Sous le titre apparemment protestataire, "Réforme du code électoral: à bas le rajeunissement !", paru sur Marianne2 en ligne, portant sur les conditions d'inéligibilité d'une certaine catégorie de citoyens, M. Timour Veyri et Maître Bluteau posent un cas qui ne pourrait appeler que protestations et, allons y puisque Stéphane Hessel a mis le mot à la mode, indignation.
"Désormais, les membres de cabinet des maires des communes de plus de 20 000 habitants, sont inéligibles (aux législatives), s'ils exercent leur fonction depuis moins d'un an à la date du scrutin. Philippe Bluteau, avocat à la Cour et Timour Veyri, enseignant à l’Institut d’études politiques de Paris, et conseiller du maire d’Evreux, déplorent cette mesure qui empêcherait le renouvellement de l'Assemblée nationale, et son rajeunissement.(...)"
C'est sous le prisme haro contre le rajeunissement des assemblées que l'un des auteurs, 47 ans quand même, a choisi son plaidoyer pro domo. Il est strictement véridique que notre parlement n'est que têtes chenues, n'en déplaise à Olivier Dussopt (33 ans, benjamin de l'Assemblée Nationale qui en deviendra certainement un jour le doyen), et qu'une transformation s'impose. Pierre Méhaignerie en est l'un des exemples les plus frappants(1).
La solution quant à cet aspect particulier des choses est autre: il suffirait d'interdire le cumul des mandats, maladie propre à la France, sur la position 1 élu = 1 mandat. Secondo il faut limiter dans le temps ceux des élus qui se complaisent dans un carriérisme ravageur pour un renouvellement souhaité par tous et non un rajeunissement, la jeunesse n'étant pas un statut mais un marqueur sur une fiche d'Etat civil.
La lecture de cet article m'interpelle surtout quant aux plus grands absents, frappés d'inéligibilité depuis des décennies au sein des deux assemblées; je veux parler des classes populaires et classes moyennes(2). A cet égard, l'article dont il est question prend une toute autre tournure quant à la défense des élites de la nation, fussent-elles républicaines.
Le plus étrange, toutes choses égales par ailleurs, est que ces mêmes défenseurs tribuniciens des droits du citoyen lésé, se targuent d'être les contempteurs de la reproduction consanguine des élites libérales et énarchiques. Je ne vise pas ici les auteurs de l'article dont il est question, puisque j'assiste encore à mon grand âge à des colloques, universités d'été et autres forums de la vie de la Cité, quand bien même mon mandat unique de maire-adjoint est loin derrière moi.
La conclusion de l'article me laisse pantois:
"Or, aujourd’hui, concrètement, les cabinets locaux sont le lieu privilégié qu’ont choisi nombre de jeunes femmes et hommes pour parfaire leur apprentissage de la vie politique. Cette réforme verrouille leur envol. A qui profite le crime ? "

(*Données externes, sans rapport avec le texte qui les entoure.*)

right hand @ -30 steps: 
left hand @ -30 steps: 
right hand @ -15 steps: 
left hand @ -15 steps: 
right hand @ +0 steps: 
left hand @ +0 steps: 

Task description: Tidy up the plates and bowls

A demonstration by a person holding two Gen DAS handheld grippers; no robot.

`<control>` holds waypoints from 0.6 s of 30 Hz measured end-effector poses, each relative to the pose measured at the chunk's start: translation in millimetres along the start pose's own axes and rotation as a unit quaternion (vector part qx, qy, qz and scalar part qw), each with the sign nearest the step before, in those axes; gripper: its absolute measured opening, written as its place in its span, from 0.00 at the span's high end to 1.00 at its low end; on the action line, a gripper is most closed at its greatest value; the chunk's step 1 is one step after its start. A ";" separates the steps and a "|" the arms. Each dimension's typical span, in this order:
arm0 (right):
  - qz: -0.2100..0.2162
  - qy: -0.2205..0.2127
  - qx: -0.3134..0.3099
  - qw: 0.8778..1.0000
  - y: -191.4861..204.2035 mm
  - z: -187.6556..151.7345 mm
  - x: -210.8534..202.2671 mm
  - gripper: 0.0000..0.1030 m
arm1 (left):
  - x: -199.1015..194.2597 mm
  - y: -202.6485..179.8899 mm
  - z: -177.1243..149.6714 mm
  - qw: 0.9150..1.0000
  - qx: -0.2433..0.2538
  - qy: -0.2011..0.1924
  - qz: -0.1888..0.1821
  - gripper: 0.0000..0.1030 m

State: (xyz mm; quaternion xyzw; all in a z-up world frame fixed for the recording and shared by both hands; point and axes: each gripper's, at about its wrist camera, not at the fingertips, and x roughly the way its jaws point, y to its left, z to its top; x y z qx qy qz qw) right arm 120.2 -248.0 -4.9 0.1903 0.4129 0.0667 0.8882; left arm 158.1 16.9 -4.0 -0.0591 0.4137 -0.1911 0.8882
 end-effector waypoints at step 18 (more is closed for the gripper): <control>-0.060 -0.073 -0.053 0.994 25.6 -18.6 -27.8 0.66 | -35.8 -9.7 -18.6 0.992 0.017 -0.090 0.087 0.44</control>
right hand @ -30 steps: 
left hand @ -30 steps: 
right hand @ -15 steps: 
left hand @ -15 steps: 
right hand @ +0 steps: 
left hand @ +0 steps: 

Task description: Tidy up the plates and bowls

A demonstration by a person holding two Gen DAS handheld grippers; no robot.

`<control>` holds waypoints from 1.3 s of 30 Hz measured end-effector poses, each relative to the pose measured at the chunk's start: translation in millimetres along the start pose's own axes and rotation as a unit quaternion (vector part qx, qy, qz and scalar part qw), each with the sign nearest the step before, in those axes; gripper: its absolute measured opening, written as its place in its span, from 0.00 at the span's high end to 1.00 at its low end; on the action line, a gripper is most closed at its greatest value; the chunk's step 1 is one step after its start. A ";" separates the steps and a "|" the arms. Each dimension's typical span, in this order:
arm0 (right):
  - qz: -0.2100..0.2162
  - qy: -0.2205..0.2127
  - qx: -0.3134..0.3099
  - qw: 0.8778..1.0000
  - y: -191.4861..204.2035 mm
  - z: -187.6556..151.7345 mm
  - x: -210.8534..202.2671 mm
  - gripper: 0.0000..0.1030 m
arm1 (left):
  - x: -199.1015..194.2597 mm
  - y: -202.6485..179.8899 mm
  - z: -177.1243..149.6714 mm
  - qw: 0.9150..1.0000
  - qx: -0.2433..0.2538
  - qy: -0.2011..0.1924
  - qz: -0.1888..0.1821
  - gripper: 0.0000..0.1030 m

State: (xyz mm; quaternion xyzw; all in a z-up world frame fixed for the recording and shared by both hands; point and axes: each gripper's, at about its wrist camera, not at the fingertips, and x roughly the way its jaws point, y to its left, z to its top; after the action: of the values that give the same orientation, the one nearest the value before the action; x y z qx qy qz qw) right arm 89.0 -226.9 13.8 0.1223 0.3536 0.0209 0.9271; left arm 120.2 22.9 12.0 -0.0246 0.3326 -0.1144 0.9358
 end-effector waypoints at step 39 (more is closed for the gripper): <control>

Il fut un temps, si peu éloigné de nous, où l'apprentissage se faisait dans les sections, seaux de colle à la main, actes militans sur les marchés, tracts à la main, dans les cages d'escaliers. Le syndicalisme, vous savez ce lieu où s'exerce la démocratie sociale et où se formait une élite ouvrière dans les Ecoles Normales éponymes?, et le milieu associatif, autre vivier, servaient à forger un futur 1er ministre, un président de l'Assemblée Nationale ou un président du Sénat. Il arrivait même, mais c'était ailleurs, sur une autre planète, qu'un peuple élût un syndicaliste électricien comme président.
Pauvre France qui verra un jour des égoïsmes remplacer ceux d'aujourd'hui! Oui à qui profite le crime?